The 1811-1812 New Madrid Earthquakes (pronounced /nuː ˈmædrɨd/) were an intense intraplate earthquake series beginning with an initial pair of very large earthquakes on December 16, 1811. These earthquakes remain the most powerful earthquakes ever to hit the eastern United States in recorded history. These events, as well as the seismic zone of their occurrence, were named for the Mississippi River town of New Madrid, then part of the Louisiana Territory, now within Missouri.

There are estimates that the earthquakes were felt strongly over roughly 50,000 square miles, and moderately across nearly 1 million square mile.

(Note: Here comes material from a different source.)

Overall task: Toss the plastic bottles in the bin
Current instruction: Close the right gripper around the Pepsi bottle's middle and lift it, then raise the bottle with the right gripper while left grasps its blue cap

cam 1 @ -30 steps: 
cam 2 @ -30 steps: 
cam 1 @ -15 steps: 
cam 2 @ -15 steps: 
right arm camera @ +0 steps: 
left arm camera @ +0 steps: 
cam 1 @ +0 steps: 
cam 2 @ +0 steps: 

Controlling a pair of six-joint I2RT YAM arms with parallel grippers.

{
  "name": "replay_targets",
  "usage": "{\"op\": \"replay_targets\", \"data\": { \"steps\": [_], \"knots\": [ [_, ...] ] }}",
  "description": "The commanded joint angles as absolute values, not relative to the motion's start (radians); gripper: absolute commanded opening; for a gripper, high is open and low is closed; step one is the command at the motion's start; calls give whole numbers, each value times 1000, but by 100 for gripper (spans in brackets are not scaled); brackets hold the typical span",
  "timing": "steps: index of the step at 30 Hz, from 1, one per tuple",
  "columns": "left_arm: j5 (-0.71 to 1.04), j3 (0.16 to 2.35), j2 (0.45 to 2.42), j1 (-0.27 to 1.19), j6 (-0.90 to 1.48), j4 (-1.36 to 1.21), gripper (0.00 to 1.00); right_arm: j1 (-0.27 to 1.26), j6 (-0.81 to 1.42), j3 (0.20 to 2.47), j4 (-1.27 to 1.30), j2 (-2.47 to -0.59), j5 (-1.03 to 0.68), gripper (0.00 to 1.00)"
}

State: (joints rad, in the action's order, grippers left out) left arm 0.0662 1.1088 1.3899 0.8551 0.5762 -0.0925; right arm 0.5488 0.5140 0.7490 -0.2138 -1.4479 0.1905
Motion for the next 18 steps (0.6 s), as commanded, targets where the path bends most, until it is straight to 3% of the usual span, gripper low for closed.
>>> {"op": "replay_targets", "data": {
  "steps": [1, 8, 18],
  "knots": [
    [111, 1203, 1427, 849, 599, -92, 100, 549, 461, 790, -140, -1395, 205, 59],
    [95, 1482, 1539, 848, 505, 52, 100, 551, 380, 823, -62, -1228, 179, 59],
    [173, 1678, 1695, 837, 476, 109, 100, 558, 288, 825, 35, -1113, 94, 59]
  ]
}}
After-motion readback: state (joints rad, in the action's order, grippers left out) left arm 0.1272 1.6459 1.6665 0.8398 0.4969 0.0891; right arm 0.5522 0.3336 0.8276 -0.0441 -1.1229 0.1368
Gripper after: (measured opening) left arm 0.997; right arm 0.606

The historic 1906 San Francisco earthquake, by comparison, was felt moderately over roughly 6,200 square miles.

As part of the Eastern Section of the Seismological Society of America meeting in Little Rock, Oct. 17-18, scientists from around the world will examine this new evidence of the prehistoric earthquakes exposed in a trench that was excavated across one of the prominent sand blows. Geological techniques used to map sand blows, feeder dikes, and related ground failure to characterize faulting will also be shared.

In 2011 and 2012, there will be events held throughout the central United States observing the 200th Anniversary of the great 1811 and 1812 New Madrid earthquakes that forever changed the mid-western landscape. Organizations from across the United States will participate in the bicentennial events, which range from conferences, workshops, public outreach events, multi-state earthquake exercises, field trips, and more. Organizers of the New Madrid Bicentennial events (NMB) are already planning many activities.